Pendant que l’imagination des poètes Venaissins brodait à l’envi des chants rhythmés sur les brillants souvenirs du CHRIST de J. Guillermin; pendant que la verve enthousiaste de nos aïeux lui prêtait un passé héroïque, émaillé des plus pittoresques incidents; pendant que l’erreur prenait, à ce sujet, droit de cité parmi nous, la vérité, simple et méconnue, dormait paisiblement dans les archives des délibérations de la Confrérie des Pénitents de la Miséricorde, attendant le grand jour de la réhabilitation. Personne, depuis ce long laps de temps de deux siècles, n’a jamais eu la pensée de se demander s’il n’était pas logique de penser que les Pénitents, fiers de posséder un si étonnant chef-d’œuvre, devaient nécessairement conserver, dans les annales de leur institution, le souvenir seul vrai et seul acceptable de cette origine si étrangement débattue. — On aimait mieux croire à la fantaisie. Elle se prêtait mieux aux rêves et aux caprices de l’imagination. On accepta le rêve et la fantaisie, et l’on se tut. — Sur bien des points, malheureusement plus graves encore, c’est ainsi que souvent, de nos jours, nous avons vu écrire l’histoire.

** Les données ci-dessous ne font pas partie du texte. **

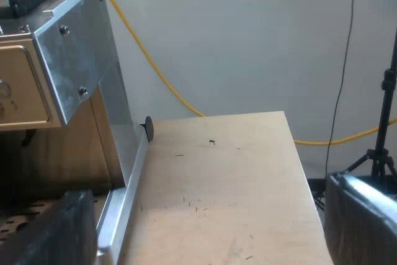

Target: Place mug into machine

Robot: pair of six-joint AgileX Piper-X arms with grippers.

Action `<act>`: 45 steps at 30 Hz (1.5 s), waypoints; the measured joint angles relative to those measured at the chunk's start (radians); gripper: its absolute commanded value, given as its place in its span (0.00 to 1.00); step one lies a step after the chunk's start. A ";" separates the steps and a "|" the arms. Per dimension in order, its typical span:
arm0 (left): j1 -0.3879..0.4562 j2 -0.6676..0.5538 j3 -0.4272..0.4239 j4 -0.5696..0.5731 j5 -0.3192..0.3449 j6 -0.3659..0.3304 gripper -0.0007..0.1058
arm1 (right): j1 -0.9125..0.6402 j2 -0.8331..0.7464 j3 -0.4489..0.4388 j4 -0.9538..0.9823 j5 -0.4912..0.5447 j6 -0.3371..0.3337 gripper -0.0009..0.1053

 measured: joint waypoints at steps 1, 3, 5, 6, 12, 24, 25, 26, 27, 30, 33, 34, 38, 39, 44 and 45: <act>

Heureusement il était réservé à un homme aussi savant que modeste, de dépouiller des erreurs invétérées qui l’entouraient, le berceau historique du Christ d’ivoire de J. Guillermin. Avec cette laborieuse patience, ce loyal amour du vrai et cette savante pratique qui le distingue, M. P. Achard, archiviste de la Préfecture de Vaucluse, après avoir pendant longtemps fouillé, comparé et discuté les nombreux documents dont il a la garde, a trouvé, dans le registre des délibérations de la Confrérie des Pénitents noirs, dits de la Miséricorde, le procès-verbal authentique de la commande, de la raison qui la fit faire et de la remise de ce Christ, ainsi qu’une foule d’autres pièces des plus précieuses, qu’il a bien voulu nous communiquer avec sa bienveillance accoutumée, bienveillance dont nous ne saurions trop lui-être reconnaissant.

L’histoire vraie ne s’invente pas. Aussi nous plaisons-nous à constater que c’est à M. P. Achard et à l’aimable empressement de M. Aug. Deloye, le Conservateur érudit de la bibliothèque et du Muséum-Calvet d’Avignon, que nous devons les documents historiques que nous livrons à l’étude des connaisseurs.

Pour imprimer à la vérité toute la force logique dont elle a besoin dans ces temps de scepticisme, nous avons cru devoir laisser souvent aux pièces qui nous ont été confiées toute la première naïveté de leur allure pittoresque. Nous espérons avoir donné ainsi un attrait de plus à notre travail.

Nous avons apporté aux quelques traductions que nous avons dû faire, la plus scrupuleuse attention; et si cet Essai, tout historique dans son essence, n’offre pas à l’imagination du lecteur les consolantes rêveries, les gracieuses illusions de la légende ou du roman, c’est à l’inexorable puissance de la vérité, au culte que nous avons pour elle, et non à notre volonté, qu’il faut s’en prendre.